• [Task]: Take the data below and copy exactly the lines starting at the one with "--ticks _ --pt" and finishing at the one with "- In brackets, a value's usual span", both included.

• [Source material]:
##########

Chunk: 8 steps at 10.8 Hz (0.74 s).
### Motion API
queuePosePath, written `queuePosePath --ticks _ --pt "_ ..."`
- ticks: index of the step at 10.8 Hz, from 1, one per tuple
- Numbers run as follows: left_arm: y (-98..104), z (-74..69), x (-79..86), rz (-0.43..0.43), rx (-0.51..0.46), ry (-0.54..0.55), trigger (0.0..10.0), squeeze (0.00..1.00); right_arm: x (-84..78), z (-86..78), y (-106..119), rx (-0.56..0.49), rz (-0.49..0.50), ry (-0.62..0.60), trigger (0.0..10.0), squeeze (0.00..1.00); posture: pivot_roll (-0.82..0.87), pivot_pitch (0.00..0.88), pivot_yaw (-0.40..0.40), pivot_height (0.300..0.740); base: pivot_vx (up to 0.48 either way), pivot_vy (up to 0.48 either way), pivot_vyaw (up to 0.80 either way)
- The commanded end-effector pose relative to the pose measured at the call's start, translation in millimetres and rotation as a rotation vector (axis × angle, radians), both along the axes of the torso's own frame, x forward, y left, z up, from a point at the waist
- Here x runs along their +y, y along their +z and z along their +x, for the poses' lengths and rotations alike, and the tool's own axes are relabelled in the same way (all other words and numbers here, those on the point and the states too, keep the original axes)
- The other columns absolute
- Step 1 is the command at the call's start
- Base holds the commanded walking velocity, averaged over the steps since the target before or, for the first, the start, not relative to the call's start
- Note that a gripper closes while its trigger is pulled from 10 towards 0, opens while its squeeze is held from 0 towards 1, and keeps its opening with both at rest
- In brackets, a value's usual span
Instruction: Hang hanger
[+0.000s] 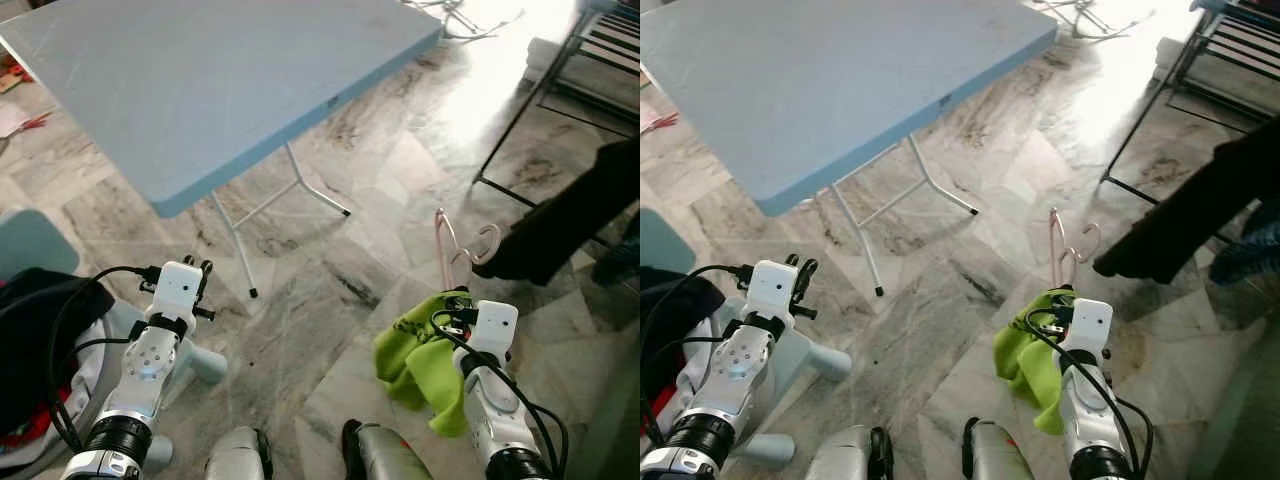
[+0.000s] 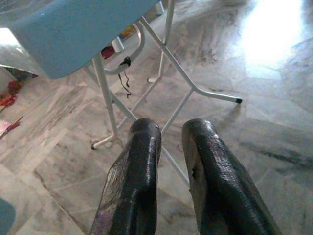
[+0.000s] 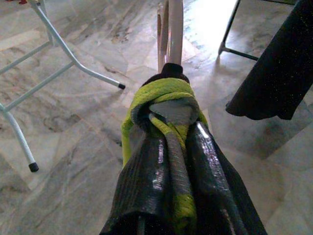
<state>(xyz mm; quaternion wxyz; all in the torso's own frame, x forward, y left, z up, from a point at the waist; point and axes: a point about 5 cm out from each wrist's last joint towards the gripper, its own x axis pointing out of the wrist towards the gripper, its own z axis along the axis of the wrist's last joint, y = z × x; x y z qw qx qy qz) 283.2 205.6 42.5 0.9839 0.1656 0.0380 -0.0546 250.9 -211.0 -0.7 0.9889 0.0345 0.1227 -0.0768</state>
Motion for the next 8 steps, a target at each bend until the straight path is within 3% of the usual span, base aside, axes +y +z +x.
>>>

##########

• [Written response]:
queuePosePath, written `queuePosePath --ticks _ --pt "_ ..."`
- ticks: index of the step at 10.8 Hz, from 1, one per tuple
- Numbers run as follows: left_arm: y (-98..104), z (-74..69), x (-79..86), rz (-0.43..0.43), rx (-0.51..0.46), ry (-0.54..0.55), trigger (0.0..10.0), squeeze (0.00..1.00); right_arm: x (-84..78), z (-86..78), y (-106..119), rx (-0.56..0.49), rz (-0.49..0.50), ry (-0.62..0.60), trigger (0.0..10.0), squeeze (0.00..1.00); posture: pivot_roll (-0.82..0.87), pivot_pitch (0.00..0.88), pivot_yaw (-0.40..0.40), pivot_height (0.300..0.740); base: pivot_vx (up to 0.48 either way), pivot_vy (up to 0.48 either way), pivot_vyaw (up to 0.80 either way)
- The commanded end-effector pose relative to the pose measured at the call's start, translation in millimetres and rotation as a rotation vector (axis × angle, radians), both along the axes of the torso's own frame, x forward, y left, z up, from a point at the waist
- Here x runs along their +y, y along their +z and z along their +x, for the poses' lengths and rotations alike, and the tool's own axes are relabelled in the same way (all other words and numbers here, those on the point and the states too, keep the original axes)
- The other columns absolute
- Step 1 is the command at the call's start
- Base holds the commanded walking velocity, averaged over the steps since the target before or, for the first, the start, not relative to the call's start
- Note that a gripper closes while its trigger is pulled from 10 towards 0, opens while its squeeze is held from 0 towards 1, and keeps its opening with both at rest
- In brackets, a value's usual span

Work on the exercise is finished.